INTERNATIONAL WORKERS ASSOCIATION
In Moscow in the summer of 1920 the newly formed Third International called for the creation of a Red Trade Union International. In December of that year the Syndicalists met in Berlin to decide upon their response to the creation of such an organisation. The Syndicalists drew up several points, the acceptance of these being the condition on which the Syndicalists would join the Red Trade Union International; "The total independence of the movement from all political parties and the belief that the socialist reconstruction of society could only be carried out by the economic organisations of the producing classes themselves. "
The Syndicalists then went to Moscow. The conference for the founding of the Red Trade Union International was a farce. From the very start all business was controlled and conducted by a body called the Central Alliance of Russian Trade Unions, a Bolshevik front. The Syndicalists were a minority, their seven points were ignored. But the work of the Berlin meeting in December 1920 was not wasted.

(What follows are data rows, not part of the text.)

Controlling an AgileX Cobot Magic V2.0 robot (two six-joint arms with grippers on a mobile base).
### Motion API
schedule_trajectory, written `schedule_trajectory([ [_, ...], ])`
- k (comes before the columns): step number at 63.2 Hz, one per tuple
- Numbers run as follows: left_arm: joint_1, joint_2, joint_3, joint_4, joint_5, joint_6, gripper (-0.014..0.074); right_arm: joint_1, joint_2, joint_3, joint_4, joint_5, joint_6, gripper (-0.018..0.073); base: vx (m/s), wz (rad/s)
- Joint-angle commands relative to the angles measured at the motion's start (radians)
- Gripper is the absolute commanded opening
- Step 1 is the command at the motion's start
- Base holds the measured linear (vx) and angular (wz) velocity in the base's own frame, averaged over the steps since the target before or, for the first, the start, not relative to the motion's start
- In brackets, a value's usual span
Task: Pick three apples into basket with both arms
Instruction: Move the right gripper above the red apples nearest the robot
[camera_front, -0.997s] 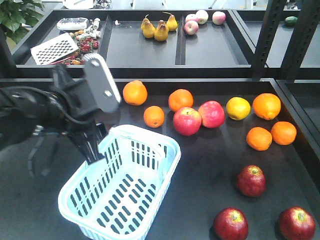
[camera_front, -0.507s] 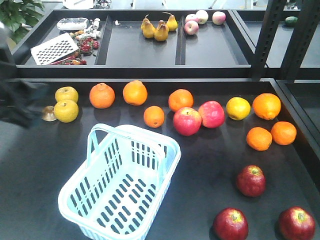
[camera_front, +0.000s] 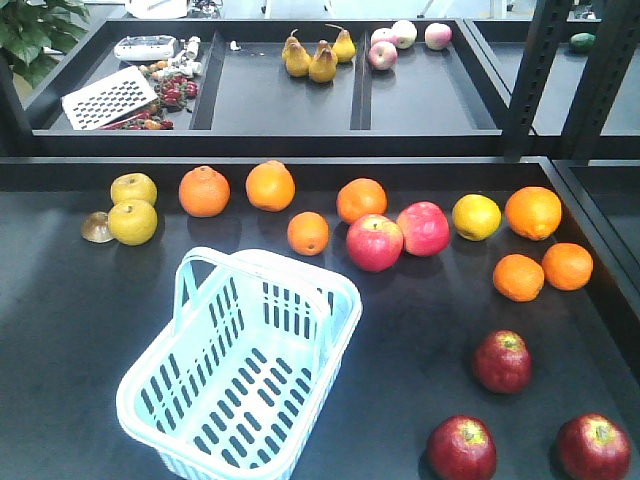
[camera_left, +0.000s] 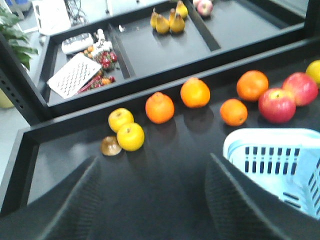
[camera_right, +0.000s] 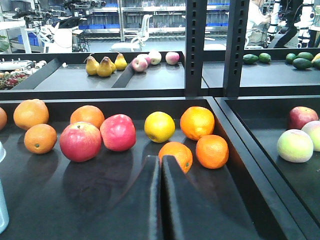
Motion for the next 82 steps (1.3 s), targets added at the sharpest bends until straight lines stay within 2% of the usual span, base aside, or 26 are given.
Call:
schedule_trajectory([
  [1,0.002,-0.020,-0.020,0.012,-0.059,-0.013,0.0440,-0.007,-0.013,0.011,0.005,-0.107,0.001,-0.0009,0.00,0.00],
  [11,0.002,-0.028,-0.020,0.012,-0.059,-0.013,0.0440,-0.007,-0.013,-0.007,0.085,-0.138,0.001,-0.0009,0.00,0.00],
  [25,0.002,-0.027,-0.020,0.012,-0.059,-0.012,0.0440,-0.007,-0.003,-0.201,0.089,0.050,-0.001,-0.0009,0.00,0.00],
  [36,0.002,-0.027,-0.020,0.012,-0.059,-0.012,0.0440,-0.007,0.112,-0.421,0.089,0.319,-0.007,-0.0009,0.00,0.00],
  [47,0.002,-0.027,-0.020,0.012,-0.059,-0.012,0.0440,-0.007,0.310,-0.682,0.100,0.719,-0.008,-0.0009,0.00,0.00],
  [53,0.002,-0.027,-0.020,0.012,-0.059,-0.012,0.0440,-0.007,0.416,-0.770,0.090,0.844,-0.011,-0.0009,0.00,0.00],
  [71,0.002,-0.027,-0.020,0.012,-0.059,-0.012,0.0440,-0.007,0.531,-0.801,0.066,0.887,-0.011,0.0012,0.00,0.00],
  [77,0.002,-0.027,-0.020,0.012,-0.059,-0.012,0.0438,-0.007,0.535,-0.801,0.066,0.920,-0.011,0.0081,0.00,0.00],
  [82,0.002,-0.027,-0.020,0.012,-0.059,-0.012,0.0438,-0.007,0.535,-0.801,0.065,0.941,-0.011,0.0182,0.00,0.00],
])
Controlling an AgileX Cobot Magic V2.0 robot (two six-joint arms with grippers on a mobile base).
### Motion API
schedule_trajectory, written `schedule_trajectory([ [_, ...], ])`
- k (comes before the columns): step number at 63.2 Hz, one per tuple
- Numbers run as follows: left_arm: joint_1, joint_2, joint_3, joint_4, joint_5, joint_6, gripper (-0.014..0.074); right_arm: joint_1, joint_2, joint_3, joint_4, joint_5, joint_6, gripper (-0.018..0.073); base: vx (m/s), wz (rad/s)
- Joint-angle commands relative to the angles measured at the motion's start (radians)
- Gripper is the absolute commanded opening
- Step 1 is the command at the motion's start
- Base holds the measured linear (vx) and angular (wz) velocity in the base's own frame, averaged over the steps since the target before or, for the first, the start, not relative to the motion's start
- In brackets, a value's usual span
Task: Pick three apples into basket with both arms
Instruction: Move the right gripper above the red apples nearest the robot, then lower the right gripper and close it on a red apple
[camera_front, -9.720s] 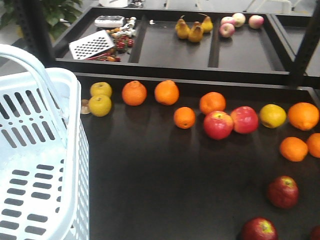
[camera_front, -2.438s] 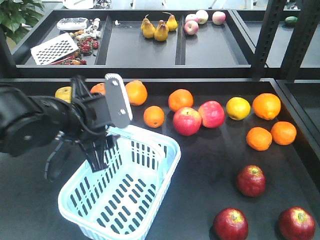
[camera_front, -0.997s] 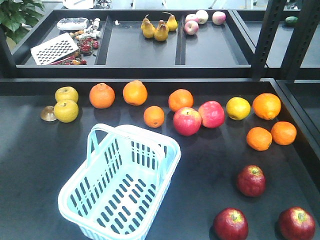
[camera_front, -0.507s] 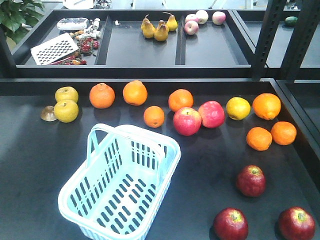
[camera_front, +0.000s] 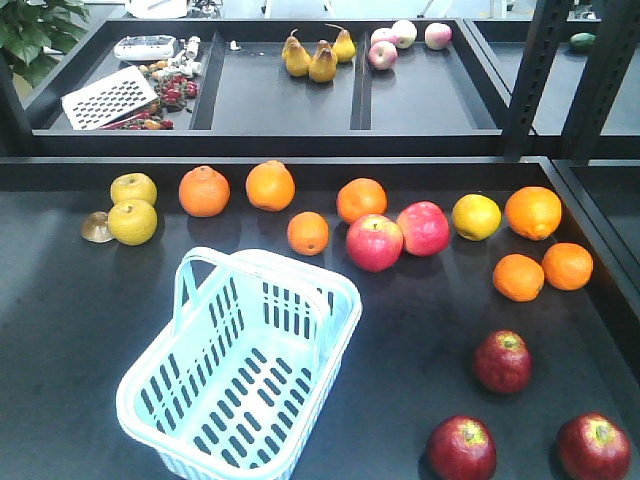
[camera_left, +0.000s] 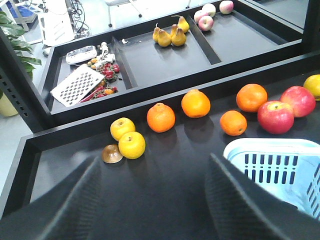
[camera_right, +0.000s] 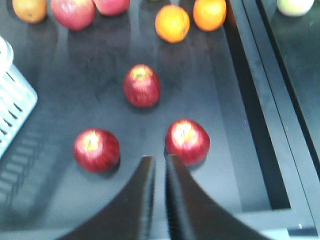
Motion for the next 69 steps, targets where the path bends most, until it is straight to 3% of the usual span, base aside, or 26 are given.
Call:
schedule_trajectory([
  [1,0.002,0.005,-0.020,0.012,-0.059,-0.008,0.0438,-0.007,0.015,-0.032,-0.012,-0.023,-0.006,0.0223,0.00,0.00],
  [16,0.002,0.005,-0.020,0.012,-0.059,-0.008,0.0438,-0.007,0.014,-0.032,-0.054,-0.021,0.001,0.0654,0.00,0.00],
  [20,0.002,0.005,-0.020,0.012,-0.059,-0.008,0.0438,-0.007,0.015,-0.032,-0.052,-0.026,0.003,0.0729,0.00,0.00],
  [34,0.002,0.005,-0.020,0.012,-0.059,-0.008,0.0438,-0.007,0.106,-0.032,-0.026,-0.048,-0.038,0.0717,0.00,0.00],
  [49,0.002,0.005,-0.020,0.012,-0.059,-0.008,0.0438,0.009,0.387,-0.032,0.202,-0.112,-0.255,0.0708,0.00,0.00],
  [69,0.002,0.005,-0.020,0.012,-0.059,-0.008,0.0438,0.183,0.711,-0.032,0.197,-0.288,-0.265,0.0705,0.00,0.00],
])
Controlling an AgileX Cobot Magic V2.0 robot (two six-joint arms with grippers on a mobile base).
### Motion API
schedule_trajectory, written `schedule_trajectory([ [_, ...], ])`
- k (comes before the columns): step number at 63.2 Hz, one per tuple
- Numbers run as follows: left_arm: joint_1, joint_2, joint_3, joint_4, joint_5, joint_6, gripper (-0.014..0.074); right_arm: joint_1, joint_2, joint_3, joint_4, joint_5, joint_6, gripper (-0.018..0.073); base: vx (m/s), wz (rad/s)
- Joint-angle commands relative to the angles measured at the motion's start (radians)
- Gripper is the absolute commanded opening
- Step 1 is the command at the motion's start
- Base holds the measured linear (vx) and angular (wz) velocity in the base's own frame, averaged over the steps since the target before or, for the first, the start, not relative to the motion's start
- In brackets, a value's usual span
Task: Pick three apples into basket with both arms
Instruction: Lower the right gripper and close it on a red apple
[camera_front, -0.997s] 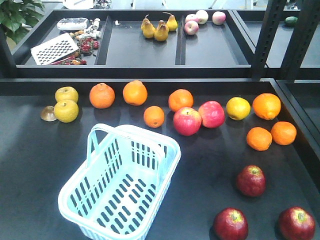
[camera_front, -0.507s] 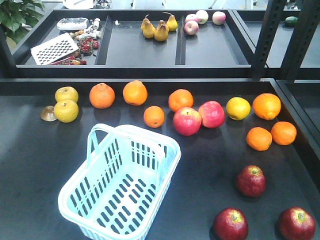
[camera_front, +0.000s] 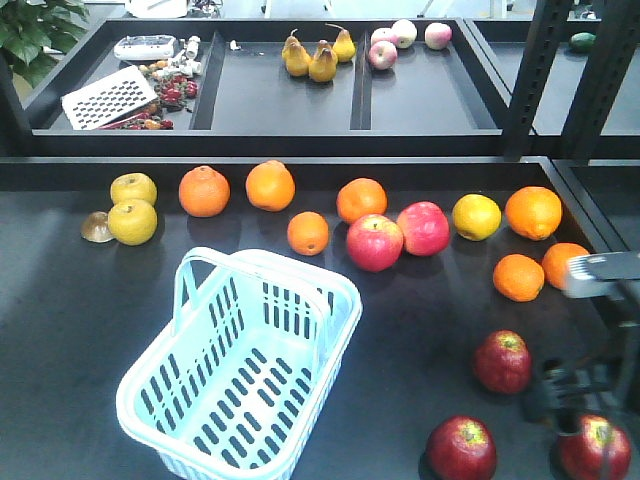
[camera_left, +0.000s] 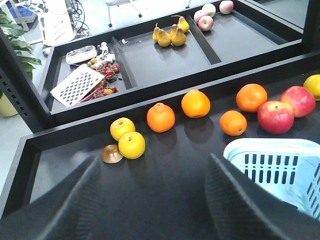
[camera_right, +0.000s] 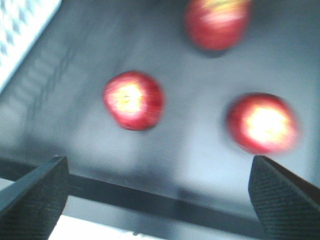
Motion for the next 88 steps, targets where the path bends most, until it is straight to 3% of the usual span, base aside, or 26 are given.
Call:
schedule_trajectory([
  [1,0.002,0.005,-0.020,0.012,-0.059,-0.008,0.0438,0.056,0.065,-0.031,0.005,-0.088,-0.002,0.0705,0.00,0.00],
  [22,0.002,0.005,-0.020,0.012,-0.059,-0.008,0.0438,0.211,0.295,-0.031,-0.088,-0.270,0.098,0.0705,0.00,0.00],
  [59,0.002,0.005,-0.020,0.012,-0.059,-0.008,0.0438,0.220,0.605,-0.031,-0.117,-0.415,0.102,0.0676,0.00,0.00],
  [72,0.002,0.005,-0.020,0.012,-0.059,-0.008,0.0438,0.220,0.642,-0.031,-0.117,-0.463,0.099,0.0569,0.00,0.00],
  [88,0.002,0.005,-0.020,0.012,-0.059,-0.008,0.0438,0.220,0.647,-0.031,-0.106,-0.459,0.101,0.0323,0.00,0.00],
])
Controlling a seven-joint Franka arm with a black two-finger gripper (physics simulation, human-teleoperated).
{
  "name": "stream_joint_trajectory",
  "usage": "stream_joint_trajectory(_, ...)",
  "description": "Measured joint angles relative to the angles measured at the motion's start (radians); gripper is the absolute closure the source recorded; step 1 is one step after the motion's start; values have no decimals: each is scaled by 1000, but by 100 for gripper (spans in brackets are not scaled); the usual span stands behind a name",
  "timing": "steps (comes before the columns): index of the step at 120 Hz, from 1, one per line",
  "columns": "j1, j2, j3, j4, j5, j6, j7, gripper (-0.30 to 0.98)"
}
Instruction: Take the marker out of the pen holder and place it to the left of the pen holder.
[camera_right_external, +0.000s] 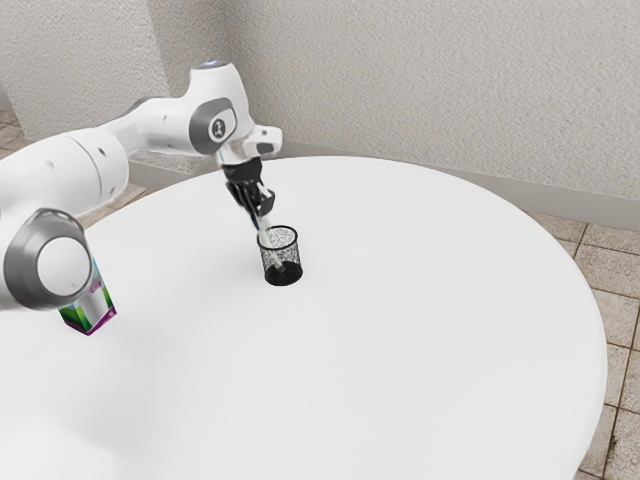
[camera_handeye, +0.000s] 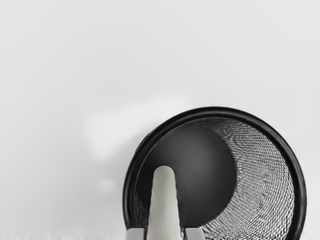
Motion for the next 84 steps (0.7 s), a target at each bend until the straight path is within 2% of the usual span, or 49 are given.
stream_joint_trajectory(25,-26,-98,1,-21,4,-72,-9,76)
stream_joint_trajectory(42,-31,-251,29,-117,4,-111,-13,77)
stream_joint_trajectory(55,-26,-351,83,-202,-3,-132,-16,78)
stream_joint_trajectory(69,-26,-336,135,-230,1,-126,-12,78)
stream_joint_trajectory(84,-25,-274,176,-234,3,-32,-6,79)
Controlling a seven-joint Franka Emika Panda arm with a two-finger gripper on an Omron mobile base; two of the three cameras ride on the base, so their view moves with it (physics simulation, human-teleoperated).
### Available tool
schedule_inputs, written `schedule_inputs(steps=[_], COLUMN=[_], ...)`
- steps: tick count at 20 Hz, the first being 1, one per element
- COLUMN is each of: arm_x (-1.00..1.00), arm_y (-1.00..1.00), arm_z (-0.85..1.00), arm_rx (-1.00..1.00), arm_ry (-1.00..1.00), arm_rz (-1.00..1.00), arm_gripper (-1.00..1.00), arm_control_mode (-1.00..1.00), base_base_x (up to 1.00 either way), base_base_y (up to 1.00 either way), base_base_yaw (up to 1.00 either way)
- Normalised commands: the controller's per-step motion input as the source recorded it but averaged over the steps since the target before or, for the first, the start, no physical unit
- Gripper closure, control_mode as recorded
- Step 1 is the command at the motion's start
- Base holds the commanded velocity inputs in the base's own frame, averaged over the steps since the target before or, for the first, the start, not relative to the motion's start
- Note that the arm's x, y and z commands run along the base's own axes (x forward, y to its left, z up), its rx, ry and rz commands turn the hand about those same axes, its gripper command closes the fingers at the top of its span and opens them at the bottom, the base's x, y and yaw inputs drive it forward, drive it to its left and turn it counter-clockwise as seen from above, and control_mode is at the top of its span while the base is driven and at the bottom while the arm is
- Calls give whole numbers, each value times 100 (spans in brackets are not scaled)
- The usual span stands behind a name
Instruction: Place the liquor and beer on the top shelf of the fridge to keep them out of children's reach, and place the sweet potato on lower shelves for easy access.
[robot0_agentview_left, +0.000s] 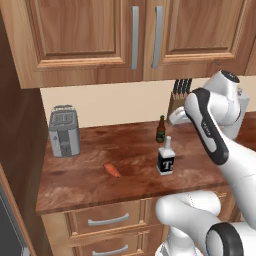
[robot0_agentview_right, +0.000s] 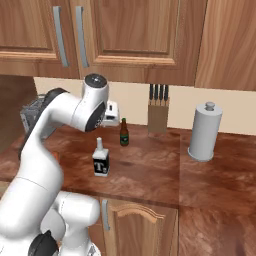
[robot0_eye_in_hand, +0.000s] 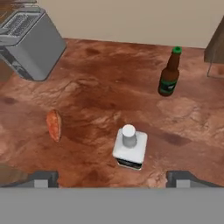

The Syndicalists met again in October 1921 in Dusseldorf and they made preparations for an international convention of all Syndicalist organisations. This took place in December 1922 in Berlin, and is still to this day the greatest gathering of syndicalists, revolutionary syndicalists and anarcho-syndicalists that has ever taken place. Delegates from the Federation Obrera Regional Argentina, representing 200,000 members; Industrial Workers of the World in Chile, 20,000 members; Union for Syndcialist Propaganda in Denmark, 600; Freie Arbeiter Union in Germany 120,000; Nationaal Arbeids Sekretariat in the Netherlands, 22,500; Union Sindicale Italiana, 500,000; Norsk Syndikalistik Federasjon in Norway, 20,000; Confederacao Geral do Trabalho in Portugal, 150,000; Sveriges Arbetares Centralorganisation in Sweden, 32,000; Comite de Defence Syndicaliste Revolutionaire in France, 100,000; Federation du Batiment from Paris, 32,000; also present were delegates from the Mexican Confederacion General de Trabajadores, Federation des Jeunesses de la Seine, Russian anarcho-syndicalists. The laigest anarcho-syndicalist organistion, the Confederacion Nacional del Trabajo in Spain was unable to send any delegates due to the fierce class war that was being conducted in that country under the dictatorship of Primo de Rivera. They were later to re-affirm their adherence to the IWA at the Saragossa congress in 1923.
The Berlin congress of 1922 adopted the name `International Workingmen's Association' (later to be altered to International Workers Association), they also adopted a `Principles, Aims and Statutes', laying out the principles of Revolutionary Syndicalism. These `Principles and Aims' were amended only slightly over the years, and today still form the basis by which the IWA conducts its struggle for the emancipation of the international working classes.
During the 1920's the IWA expanded and many more organisations either joined or entered into regular dialogue with the IWA secretariat. Organisations of Anarcho-syndicalists and syndicalists trade union and propaganda groups were formed in Uruguay, Bulgaria, Poland, Japan, Australia, South Africa, Paraguay, North Africa and in fact any region where industry was developing.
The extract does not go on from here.